Why Clean Data is a Mandatory Pre-Analysis Step
Futures Magazine's September '99 issue featured a
cover story about the accuracy of the top end-of-day data providers for
investors. We are pleased to report that CSI was the undeniable champion in
terms of data accuracy and in other ways that might surprise you. The full text
of the Futures story, written by Sheldon Knight of K-Data Inc., is available as
a mailed reprint directly from CSI by completing the on-line visitor
information request below. Please see the comparative rankings of
US data firms shown below that was compiled from information supplied in the
Sheldon Knight study.
Although we are admittedly biased, we found the results of
Mr. Knight's analysis very interesting, even compelling: The largest market
data firms in the nation just didn't stack up next to CSI's stellar
performance. Not only did CSI dramatically outdistance all of the competition
with the least number of errors overall, but we did so with zero omissions.
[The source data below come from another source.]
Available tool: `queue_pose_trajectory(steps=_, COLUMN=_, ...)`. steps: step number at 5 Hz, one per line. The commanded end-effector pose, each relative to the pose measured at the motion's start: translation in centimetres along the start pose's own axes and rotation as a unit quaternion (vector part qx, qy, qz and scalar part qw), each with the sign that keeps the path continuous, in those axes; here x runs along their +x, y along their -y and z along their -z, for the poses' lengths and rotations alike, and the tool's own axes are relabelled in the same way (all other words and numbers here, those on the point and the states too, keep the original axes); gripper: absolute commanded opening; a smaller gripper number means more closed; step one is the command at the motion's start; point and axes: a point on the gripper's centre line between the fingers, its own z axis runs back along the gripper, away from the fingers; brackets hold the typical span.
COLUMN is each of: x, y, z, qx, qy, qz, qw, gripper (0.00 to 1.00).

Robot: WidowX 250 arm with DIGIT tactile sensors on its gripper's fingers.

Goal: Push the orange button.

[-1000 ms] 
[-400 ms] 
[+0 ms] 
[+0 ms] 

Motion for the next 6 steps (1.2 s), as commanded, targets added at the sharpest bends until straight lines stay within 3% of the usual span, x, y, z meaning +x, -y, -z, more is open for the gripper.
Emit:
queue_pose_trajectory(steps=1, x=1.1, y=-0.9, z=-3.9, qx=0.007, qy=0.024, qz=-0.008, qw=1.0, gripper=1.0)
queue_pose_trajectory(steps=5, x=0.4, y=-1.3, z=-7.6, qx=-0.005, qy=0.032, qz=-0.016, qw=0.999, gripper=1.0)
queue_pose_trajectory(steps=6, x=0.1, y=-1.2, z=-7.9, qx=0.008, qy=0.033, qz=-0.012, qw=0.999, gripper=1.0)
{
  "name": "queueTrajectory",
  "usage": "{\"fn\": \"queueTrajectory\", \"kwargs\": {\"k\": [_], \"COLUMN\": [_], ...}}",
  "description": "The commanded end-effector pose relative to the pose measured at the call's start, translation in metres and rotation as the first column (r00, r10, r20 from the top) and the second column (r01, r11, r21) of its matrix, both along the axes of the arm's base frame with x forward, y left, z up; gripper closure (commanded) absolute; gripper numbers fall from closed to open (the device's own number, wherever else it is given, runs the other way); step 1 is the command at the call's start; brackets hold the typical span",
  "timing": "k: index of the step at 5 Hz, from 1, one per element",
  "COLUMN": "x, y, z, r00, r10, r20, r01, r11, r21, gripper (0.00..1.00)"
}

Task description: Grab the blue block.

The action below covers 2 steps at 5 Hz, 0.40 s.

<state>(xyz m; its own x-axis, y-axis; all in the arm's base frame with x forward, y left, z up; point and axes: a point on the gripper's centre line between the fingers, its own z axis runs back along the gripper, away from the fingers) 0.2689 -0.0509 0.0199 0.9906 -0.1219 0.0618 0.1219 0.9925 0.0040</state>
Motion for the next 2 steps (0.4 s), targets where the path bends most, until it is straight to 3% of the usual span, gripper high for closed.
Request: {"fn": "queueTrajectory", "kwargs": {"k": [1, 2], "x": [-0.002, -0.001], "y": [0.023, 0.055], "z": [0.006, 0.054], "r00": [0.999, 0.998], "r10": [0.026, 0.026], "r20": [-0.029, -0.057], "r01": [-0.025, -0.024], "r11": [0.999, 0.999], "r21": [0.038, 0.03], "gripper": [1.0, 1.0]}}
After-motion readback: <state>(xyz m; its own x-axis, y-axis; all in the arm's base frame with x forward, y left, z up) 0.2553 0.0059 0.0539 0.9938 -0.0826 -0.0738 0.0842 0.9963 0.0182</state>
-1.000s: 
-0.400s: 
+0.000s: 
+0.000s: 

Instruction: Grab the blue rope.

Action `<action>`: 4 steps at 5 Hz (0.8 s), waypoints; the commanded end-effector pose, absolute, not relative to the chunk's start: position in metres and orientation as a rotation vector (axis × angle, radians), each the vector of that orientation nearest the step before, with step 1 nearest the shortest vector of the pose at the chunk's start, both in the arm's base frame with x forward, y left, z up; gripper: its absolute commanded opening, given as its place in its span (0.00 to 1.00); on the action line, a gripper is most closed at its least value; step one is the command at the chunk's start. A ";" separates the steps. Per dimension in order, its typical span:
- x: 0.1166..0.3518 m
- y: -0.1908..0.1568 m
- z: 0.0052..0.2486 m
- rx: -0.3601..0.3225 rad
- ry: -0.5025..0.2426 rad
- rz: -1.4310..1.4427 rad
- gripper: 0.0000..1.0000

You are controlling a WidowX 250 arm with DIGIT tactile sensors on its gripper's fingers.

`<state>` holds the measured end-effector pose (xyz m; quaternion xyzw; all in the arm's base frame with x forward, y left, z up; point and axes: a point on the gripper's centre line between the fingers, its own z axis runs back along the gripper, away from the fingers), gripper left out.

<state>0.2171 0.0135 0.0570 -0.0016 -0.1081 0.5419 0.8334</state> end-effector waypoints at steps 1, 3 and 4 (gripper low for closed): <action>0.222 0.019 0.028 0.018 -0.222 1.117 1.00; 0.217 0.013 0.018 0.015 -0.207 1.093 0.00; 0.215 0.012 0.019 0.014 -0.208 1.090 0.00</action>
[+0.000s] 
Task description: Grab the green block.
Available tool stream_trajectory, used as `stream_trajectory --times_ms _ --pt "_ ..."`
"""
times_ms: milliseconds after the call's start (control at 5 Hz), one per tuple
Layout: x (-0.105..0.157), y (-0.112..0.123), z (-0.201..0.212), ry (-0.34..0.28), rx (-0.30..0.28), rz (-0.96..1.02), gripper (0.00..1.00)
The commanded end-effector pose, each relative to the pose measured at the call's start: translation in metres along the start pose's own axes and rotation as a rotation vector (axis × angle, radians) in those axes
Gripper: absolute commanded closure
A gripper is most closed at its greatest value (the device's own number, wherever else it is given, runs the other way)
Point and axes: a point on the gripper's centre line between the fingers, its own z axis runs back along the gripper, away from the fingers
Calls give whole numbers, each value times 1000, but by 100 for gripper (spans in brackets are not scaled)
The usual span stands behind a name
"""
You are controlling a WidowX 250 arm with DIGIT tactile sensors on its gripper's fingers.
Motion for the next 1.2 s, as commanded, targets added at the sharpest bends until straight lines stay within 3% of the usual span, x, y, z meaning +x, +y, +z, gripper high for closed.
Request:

According to Sheldon Knight, "The data management functions of [CSI's] Unfair
Advantage are by far the most flexible tested, and the database is one of the
most comprehensive." Great data and great software; what more can we say? We
would like to disclose a little more about the differences that make CSI the
best data source in the industry. Its all in the details.
On Data Accuracy
In the study, there were collectively 1,203 errors and
omissions noted from among the ten firms tested. The bottom line for CSI was
the committal of 27 errors and omissions in the 1,506-day test. Dividing the
remaining errors among the nine competing firms, we find that they had an
average of 131 errors each in the same time period, which demonstrates an error
rate of the average CSI competitor that is 385% higher than CSI's.
CSI's 18 errors in the soybean futures test were the least
of all vendors. The average error size was less than half that of the second
place firm, and an insignificant fraction of most of the other firms. In the
S&P 500 analysis, CSI's error rate of 9 tied for the lowest with one other
vendor. Data sources were varied and sometimes overlapping, but CSI's record of
minimal errors probably has much more to do with procedure, pride, commitment,
diligence, and customer participation than source. It is very rare for an error
to get past the many data scrubbers on the CSI staff.
On Data Presentation
This was briefly noted in the Sheldon Knight study, but it
deserves additional comment. Data presentation refers to the handling of
after-the-close settlements that can result in exchanges quoting settlement
prices that are outside the days trading range (above the high or below the
low). It is common (but not necessarily correct) for summary day-end data
vending firms to expand the high-low range to accommodate the assigned
settlement price, even though settlement prices do not necessarily represent
prices where actual trading took place. CSI delivers actual trading statistics
to customers and gives the option of presenting data 1) in actual form, based
on exchange statistics, 2) with highs and lows expanded to include the
settlement, or 3) with the settlement price modified so that it lies within the
actual highs and lows. According to the article, only CSI has recorded the
historical statistics on all markets so that they can be presented in any one
of these ways. It is clear that CSI's competitors have forever lost the ability
to present an unaltered historical record.
On Analytical Validity
The Futures study clearly demonstrates that technical
analysis requires accurate data. In the study, S&P 500 data from CSI, Omega
Research, and Bridge were used on the same simple breakout system with
strikingly different results. The profit scenario varied from 20% to much more
than 100% over the full period of study. This should offer substantial proof
that the derived effects of a flawed database can lead to a useless result and
a wasted effort because parameter settings determined from flawed data cannot
be expected to work with the same efficiency in the market on which they will
be applied. Unfair Advantage's software and database are designed so that every
user is equipped with exactly the same data set at all times, forcing any
common analytical tool that is derived from past information to produce
equivalent results on different machines.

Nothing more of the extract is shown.